But the University refused to lease apartments in the area on which the AHC held an option. There were conflicting explanations of why this policy existed. At the beginning of January, Shopard Brown, vice president of Hunneman and Co., Harvard's realtor, said "We have been holding for eventual demolition and construction of the Affiliated Hospital." One week later, Med School administrators said that apartments in this zone remained unrented because the tenants' association had not provided the University with relocation plans for prospective rentees of these apartments.
Such a relocation plan had been ratified in early Septmeber by a housing and relocation subcommittee on which the tenants' association was represented. It provided that the tenants would "participate in the decisionmaking of all phases of the planning and execution" of new housing, including selection of a developer, and that the issue of tenant management would be taken up by the subcommittee with the tenants retaining a young majority.
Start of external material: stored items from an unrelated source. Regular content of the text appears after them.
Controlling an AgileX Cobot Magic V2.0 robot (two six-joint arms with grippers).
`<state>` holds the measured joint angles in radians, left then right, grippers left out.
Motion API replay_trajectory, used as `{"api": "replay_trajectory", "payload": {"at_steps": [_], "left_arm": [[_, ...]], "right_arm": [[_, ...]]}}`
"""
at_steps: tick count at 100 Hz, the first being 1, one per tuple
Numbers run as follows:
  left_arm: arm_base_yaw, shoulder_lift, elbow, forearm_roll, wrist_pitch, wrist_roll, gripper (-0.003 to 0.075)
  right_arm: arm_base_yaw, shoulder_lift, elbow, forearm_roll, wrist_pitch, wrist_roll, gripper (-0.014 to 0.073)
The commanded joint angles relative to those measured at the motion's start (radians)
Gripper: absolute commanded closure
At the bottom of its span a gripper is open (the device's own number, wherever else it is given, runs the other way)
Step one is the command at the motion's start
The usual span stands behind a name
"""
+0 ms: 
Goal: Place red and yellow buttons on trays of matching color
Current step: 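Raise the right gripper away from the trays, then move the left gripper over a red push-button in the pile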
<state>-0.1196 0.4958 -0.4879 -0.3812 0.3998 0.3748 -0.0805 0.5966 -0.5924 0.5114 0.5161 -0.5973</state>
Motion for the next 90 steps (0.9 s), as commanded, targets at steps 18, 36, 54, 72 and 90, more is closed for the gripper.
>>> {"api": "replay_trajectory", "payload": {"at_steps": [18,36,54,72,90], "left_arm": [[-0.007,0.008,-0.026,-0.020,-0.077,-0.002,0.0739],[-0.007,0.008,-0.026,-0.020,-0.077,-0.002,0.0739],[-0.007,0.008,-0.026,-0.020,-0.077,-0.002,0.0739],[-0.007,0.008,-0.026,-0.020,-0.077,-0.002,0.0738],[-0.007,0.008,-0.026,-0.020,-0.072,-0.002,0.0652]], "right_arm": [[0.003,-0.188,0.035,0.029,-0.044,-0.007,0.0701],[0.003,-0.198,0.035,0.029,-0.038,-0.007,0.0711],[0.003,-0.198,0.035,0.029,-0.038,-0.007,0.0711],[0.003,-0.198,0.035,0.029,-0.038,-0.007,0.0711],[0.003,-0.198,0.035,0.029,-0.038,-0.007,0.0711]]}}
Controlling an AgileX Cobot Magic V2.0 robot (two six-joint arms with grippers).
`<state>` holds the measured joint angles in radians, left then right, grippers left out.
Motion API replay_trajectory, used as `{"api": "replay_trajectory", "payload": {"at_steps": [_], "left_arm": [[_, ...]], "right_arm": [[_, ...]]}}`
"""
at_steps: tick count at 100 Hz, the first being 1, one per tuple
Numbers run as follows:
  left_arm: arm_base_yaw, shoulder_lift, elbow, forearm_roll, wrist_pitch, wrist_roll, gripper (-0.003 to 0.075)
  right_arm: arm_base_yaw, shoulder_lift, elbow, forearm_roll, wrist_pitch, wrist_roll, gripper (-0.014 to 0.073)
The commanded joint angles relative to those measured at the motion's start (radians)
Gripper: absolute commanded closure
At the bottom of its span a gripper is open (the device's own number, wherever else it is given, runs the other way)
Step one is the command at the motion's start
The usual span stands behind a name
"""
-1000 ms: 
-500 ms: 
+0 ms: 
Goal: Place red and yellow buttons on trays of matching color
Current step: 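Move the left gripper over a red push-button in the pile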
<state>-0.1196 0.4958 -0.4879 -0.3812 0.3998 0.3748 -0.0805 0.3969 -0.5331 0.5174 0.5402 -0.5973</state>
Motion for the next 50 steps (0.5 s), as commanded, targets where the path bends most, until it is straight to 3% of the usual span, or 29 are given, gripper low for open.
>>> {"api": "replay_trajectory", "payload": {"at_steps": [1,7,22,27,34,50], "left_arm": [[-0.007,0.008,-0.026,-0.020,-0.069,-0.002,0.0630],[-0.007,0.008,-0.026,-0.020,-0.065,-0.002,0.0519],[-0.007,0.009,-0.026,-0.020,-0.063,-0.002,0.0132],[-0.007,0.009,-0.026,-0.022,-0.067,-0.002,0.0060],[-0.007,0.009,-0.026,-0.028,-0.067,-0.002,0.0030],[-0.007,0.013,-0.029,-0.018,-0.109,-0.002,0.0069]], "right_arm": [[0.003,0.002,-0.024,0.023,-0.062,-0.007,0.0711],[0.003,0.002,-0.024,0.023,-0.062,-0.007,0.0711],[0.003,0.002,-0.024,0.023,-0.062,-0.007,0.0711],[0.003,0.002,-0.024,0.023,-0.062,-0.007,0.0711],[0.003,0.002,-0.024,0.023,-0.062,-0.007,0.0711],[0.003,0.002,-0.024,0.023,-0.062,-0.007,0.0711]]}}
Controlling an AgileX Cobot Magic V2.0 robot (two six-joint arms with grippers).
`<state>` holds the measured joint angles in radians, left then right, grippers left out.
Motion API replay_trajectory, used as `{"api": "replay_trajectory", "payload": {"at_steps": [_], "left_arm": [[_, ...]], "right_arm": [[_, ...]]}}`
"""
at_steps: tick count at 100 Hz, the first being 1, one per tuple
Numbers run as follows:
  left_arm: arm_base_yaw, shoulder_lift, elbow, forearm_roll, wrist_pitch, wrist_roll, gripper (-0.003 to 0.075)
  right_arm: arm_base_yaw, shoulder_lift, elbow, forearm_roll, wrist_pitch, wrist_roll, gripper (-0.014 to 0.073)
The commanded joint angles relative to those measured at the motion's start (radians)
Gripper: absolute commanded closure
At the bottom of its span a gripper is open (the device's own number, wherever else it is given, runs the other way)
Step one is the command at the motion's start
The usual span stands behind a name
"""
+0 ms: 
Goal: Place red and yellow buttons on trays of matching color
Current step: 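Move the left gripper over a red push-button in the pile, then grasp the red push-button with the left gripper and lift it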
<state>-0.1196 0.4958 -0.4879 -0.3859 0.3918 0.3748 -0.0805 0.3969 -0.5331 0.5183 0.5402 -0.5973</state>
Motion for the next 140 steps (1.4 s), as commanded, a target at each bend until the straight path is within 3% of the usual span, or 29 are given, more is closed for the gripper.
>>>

This relocation plan was never honored by the University or even approved by the Fein Committee. In late September, Gruson appeared at a subcommittee meeting with a developer which the University-not the tenants-had selected, and informed the tenants for the first time that Harvard was engaged in filing a funding application with the federal government for the low-income portion of the new housing project. (Gruson later called the tenants' relocation plan "unacceptable.")
AT THIS point, the tenants secured a written agreement from Gruson and Ebert that the University would file no funding application without tenant approval. Since any such application calls for information concerning developing, architecture, etc., this agreement indirectly gave the tenants a veto over all plans for the new housing.
In mid-November, when the relocation plan came before the committee after being tabled the month before, Fein read a letter from Ebert which stated that the Corporation would appoint an individual to engage in final negotiations with the tenants. The committee then passed a resolution which endorsed the "spirit" of the relocation plan, and finally disbanded. The Corporation still has not appointed an individual to represent it in negotiations with tenants.
The University opened the vacant apartments three weeks ago, after the tenants had formally submitted the relocation plan to the University. But many of these apartments still have not been rented. Even outside the zone in question, whole buildings remain vacant and padlocked.
With plans for the new housing still undefined, the result of the University's actions thus far has been to threaten 182 units of low-income housing without offering any realizable alternative. The consequences of this action become more visible with a glimpse of the Boston housing market. Out of 2315 housing units built in Boston during 1969. only 109 were low-income, and all of these were publicly subsidized.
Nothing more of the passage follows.